Wild Mushrooms Cooked in Parchment with Fragrant Herbs and Pancetta
- 1/2 pound chanterelles
- 1/2 pound porcini
- 1/2 pound hen of the woods
- 3 teaspoons unsalted butter
- 2 shallots, thinly sliced
- 2 ounces pancetta, thinly sliced
- 1 teaspoon lemon juice
- 3 teaspoons extra virgin olive oil
- 1 teaspoon minced tarragon
- 1 teaspoon minced thyme
- 1 teaspoon minced coriander
- Salt and freshly ground pepper
Preheat oven to 450. Brush mushrooms well with a damp cloth to remove dirt or grit, do not soak in water. Slice mushrooms into 1/2-inch thick slices, set aside. Heat a medium skillet, add butter, pancetta and shallots and cook over medium heat until pancetta renders most of its fat and shallots are softened. Remove shallot mixture from pan and cool. in a large bowl, add mushrooms and shallot mixture together with the herbs, lemon juice and olive oil, season to taste with salt and freshly ground black pepper.

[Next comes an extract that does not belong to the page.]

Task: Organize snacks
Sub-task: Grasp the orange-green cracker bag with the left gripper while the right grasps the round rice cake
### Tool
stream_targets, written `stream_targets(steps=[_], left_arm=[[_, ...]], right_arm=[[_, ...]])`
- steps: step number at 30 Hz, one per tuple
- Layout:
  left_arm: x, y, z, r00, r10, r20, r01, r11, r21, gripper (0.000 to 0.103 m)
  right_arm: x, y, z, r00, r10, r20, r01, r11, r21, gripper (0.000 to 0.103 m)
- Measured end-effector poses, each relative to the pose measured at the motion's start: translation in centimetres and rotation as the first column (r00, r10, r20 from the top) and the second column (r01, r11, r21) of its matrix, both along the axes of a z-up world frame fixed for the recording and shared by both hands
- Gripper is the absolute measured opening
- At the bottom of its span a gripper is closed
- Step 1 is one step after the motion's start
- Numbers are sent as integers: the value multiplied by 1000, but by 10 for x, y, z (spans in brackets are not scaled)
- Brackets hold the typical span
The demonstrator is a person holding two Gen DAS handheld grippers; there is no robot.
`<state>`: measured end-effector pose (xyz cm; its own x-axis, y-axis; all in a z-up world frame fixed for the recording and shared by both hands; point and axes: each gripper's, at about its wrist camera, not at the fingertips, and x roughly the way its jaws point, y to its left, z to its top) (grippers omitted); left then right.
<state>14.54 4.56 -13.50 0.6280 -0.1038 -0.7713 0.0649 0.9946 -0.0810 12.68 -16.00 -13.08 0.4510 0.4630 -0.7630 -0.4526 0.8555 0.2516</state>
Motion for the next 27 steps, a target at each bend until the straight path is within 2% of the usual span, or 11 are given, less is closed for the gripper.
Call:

Fold a full sheet of parchment paper in half, cut an elongated heart shape using the entire width of the paper. Add 1/6th of the mushroom mixture to the bottom side of the parchment. Beginning at the center of the heart, begin making well creased folds, continue around the heart until package is completely enclosed. Bake just before serving in 450 oven about 5 minutes or until package has puffed up and is golden brown in color. Open in front of your guests with small scissors or paring knife.